The line with "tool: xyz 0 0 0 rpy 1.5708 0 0", the line with "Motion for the", and all lines between them in the material below: return these exactly, and no others.

>>>

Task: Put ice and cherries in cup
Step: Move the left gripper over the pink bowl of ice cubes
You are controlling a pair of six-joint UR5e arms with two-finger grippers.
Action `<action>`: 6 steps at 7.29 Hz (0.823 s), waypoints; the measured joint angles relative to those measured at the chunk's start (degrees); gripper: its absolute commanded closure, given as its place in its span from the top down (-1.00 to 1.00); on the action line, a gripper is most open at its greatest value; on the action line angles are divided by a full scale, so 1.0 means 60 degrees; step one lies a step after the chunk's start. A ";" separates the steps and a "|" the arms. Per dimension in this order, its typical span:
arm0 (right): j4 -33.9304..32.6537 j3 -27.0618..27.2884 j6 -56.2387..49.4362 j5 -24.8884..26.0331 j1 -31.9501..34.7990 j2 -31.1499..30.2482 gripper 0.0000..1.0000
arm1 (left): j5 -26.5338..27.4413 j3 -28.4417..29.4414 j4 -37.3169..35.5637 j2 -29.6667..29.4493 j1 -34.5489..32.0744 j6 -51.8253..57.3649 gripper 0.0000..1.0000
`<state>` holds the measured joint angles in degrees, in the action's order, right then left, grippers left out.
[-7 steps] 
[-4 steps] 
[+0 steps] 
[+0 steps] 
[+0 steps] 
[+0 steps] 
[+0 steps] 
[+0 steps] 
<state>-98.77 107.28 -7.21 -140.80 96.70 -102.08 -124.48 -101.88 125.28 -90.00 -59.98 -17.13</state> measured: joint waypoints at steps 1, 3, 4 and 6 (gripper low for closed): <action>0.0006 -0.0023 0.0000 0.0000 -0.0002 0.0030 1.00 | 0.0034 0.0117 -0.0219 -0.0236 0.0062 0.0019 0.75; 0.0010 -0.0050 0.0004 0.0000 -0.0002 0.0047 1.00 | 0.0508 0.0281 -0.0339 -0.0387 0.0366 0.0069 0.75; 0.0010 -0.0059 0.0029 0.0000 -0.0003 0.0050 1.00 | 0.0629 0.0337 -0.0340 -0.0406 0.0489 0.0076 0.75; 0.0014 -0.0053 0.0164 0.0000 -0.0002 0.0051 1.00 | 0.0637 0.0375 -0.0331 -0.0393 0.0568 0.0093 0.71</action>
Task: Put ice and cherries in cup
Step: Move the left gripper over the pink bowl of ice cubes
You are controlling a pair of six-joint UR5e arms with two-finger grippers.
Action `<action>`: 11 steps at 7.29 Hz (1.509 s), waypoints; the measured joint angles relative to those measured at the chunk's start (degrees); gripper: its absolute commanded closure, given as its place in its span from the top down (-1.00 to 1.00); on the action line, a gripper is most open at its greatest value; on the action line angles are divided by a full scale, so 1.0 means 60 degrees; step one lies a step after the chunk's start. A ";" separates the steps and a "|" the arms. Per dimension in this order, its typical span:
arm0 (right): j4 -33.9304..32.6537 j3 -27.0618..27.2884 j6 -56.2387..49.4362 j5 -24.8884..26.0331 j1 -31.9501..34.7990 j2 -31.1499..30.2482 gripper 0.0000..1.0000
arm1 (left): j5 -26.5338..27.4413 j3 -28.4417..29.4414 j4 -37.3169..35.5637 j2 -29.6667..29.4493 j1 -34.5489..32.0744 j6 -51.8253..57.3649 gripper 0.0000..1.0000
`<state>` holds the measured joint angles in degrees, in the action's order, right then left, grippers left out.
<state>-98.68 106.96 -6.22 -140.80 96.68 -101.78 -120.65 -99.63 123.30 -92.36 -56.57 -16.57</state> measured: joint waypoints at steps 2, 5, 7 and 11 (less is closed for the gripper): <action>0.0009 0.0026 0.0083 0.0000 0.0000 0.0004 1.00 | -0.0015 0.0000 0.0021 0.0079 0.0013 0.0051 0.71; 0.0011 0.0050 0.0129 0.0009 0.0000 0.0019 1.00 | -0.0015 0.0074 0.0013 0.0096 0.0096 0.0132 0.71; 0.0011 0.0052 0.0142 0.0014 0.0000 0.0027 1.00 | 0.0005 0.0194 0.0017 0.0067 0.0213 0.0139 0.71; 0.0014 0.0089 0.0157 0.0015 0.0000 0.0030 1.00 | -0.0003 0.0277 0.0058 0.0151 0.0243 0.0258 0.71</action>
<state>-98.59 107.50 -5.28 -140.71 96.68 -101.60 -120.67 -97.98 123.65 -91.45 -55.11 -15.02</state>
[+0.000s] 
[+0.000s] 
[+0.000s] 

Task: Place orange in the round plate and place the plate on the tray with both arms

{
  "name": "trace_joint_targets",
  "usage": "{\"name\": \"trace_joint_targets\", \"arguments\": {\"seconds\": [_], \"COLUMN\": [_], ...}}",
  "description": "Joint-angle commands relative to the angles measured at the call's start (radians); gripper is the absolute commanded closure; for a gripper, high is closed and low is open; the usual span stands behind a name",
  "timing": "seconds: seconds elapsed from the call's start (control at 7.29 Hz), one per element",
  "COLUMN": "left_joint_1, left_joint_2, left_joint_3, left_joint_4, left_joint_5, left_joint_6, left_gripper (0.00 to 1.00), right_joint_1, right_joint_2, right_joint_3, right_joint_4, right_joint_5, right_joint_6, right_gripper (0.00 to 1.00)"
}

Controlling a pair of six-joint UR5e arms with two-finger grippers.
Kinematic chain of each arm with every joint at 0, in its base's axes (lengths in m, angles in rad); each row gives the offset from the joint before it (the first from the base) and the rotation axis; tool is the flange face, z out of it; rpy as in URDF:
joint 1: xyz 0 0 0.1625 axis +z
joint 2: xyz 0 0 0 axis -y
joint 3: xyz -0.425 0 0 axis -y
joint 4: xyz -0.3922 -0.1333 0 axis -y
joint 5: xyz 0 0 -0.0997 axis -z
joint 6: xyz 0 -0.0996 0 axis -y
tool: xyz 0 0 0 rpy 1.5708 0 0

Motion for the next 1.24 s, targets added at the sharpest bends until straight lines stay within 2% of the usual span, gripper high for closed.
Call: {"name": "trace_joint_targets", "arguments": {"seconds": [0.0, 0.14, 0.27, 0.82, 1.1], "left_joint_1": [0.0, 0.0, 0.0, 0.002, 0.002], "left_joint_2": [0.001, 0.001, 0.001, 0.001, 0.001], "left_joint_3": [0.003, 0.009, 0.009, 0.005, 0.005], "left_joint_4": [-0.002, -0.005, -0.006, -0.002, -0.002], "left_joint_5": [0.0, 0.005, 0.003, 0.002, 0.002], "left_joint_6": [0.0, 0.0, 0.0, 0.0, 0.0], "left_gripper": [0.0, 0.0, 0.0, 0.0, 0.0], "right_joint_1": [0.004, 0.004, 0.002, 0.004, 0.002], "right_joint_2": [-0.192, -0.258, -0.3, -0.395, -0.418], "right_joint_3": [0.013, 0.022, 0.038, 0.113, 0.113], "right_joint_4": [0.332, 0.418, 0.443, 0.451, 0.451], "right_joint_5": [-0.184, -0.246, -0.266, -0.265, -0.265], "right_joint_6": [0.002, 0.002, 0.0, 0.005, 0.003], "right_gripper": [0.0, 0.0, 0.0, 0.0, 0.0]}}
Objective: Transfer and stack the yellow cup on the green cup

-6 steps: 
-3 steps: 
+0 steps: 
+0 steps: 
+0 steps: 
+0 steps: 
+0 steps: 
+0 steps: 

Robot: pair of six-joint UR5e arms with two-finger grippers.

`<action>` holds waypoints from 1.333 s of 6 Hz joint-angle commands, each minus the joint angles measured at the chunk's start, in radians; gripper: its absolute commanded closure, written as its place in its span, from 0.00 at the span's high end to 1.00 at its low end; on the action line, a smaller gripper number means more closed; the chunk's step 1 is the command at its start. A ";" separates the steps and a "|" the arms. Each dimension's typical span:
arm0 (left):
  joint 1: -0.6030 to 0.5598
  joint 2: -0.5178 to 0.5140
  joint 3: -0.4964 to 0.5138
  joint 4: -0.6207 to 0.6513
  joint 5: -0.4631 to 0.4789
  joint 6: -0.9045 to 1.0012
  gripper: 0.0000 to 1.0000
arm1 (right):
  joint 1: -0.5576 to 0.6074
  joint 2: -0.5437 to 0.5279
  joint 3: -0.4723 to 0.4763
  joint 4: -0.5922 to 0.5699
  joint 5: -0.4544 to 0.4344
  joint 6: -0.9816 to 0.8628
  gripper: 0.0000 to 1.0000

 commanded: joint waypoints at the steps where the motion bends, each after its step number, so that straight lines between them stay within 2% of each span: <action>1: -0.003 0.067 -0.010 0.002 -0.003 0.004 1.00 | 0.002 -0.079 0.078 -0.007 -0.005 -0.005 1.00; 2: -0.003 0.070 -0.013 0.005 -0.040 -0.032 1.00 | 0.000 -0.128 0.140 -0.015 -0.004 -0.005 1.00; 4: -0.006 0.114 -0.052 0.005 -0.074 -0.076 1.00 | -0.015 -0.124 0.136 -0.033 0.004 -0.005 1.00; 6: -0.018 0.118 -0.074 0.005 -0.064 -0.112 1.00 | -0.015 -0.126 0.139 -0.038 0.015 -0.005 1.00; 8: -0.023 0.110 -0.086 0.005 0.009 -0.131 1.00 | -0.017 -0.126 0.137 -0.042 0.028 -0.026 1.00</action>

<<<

▸ **THE ANSWER**
tool: xyz 0 0 0 rpy 1.5708 0 0

Motion for the next 1.24 s, targets added at the sharpest bends until straight lines stay within 2% of the usual span, gripper high for closed.

Nothing more belongs to this answer.